- ASSIGNMENT -
Search the data for the string "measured" and extract every line where it appears.

[Start of section]

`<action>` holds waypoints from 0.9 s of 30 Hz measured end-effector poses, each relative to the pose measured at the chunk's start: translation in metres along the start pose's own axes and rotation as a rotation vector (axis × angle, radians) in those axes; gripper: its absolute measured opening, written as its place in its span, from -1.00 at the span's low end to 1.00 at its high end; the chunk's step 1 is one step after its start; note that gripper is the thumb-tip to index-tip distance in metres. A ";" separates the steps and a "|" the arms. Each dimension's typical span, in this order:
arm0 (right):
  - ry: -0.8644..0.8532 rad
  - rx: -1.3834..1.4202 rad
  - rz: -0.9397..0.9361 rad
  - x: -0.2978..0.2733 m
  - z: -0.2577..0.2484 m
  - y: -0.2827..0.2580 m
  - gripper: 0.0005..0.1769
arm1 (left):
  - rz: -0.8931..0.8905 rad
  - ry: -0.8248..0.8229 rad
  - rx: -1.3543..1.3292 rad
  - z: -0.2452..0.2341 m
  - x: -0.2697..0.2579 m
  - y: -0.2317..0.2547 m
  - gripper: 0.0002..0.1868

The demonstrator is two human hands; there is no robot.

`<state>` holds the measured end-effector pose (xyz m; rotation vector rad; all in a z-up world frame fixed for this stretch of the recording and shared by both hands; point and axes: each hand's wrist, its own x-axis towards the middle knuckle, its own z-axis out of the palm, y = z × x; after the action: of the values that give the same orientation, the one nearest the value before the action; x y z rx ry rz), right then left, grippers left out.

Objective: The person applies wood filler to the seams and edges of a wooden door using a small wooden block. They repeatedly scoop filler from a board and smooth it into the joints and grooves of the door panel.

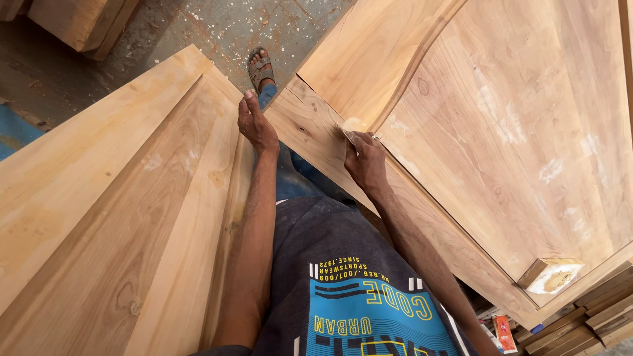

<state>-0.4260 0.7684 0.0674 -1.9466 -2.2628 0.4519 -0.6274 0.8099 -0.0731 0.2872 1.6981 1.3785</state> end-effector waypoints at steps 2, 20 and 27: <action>0.051 -0.046 -0.019 0.009 0.012 -0.011 -0.69 | 0.025 -0.023 0.035 -0.001 0.013 0.005 -0.21; -0.009 -0.281 -0.116 0.034 0.041 -0.060 -0.62 | 0.093 -0.012 0.074 -0.004 0.006 -0.010 -0.30; 0.027 0.006 0.128 0.021 0.013 -0.049 -0.72 | 0.110 -0.040 0.056 -0.006 0.006 -0.011 -0.31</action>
<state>-0.4794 0.7812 0.0679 -2.0893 -2.1271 0.4430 -0.6312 0.8064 -0.0853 0.4428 1.7112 1.3963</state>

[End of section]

- ANSWER TO THE EXERCISE -
`<action>` holds waypoints from 0.9 s of 30 Hz measured end-effector poses, each relative to the pose measured at the chunk's start: translation in metres along the start pose's own axes and rotation as a rotation vector (axis × angle, radians) in those axes; gripper: its absolute measured opening, written as its place in its span, from -1.00 at the span's low end to 1.00 at its high end; the chunk's step 1 is one step after its start; note that gripper is the thumb-tip to index-tip distance in metres. A ";" separates the steps and a "|" the arms. Each dimension's typical span, in this order:
`<state>` holds the measured end-effector pose (xyz m; rotation vector rad; all in a z-up world frame fixed for this stretch of the recording and shared by both hands; point and axes: each hand's wrist, its own x-axis towards the middle knuckle, its own z-axis out of the palm, y = z × x; after the action: of the values that give the same orientation, the one nearest the value before the action; x y z rx ry rz), right then left, grippers left out.

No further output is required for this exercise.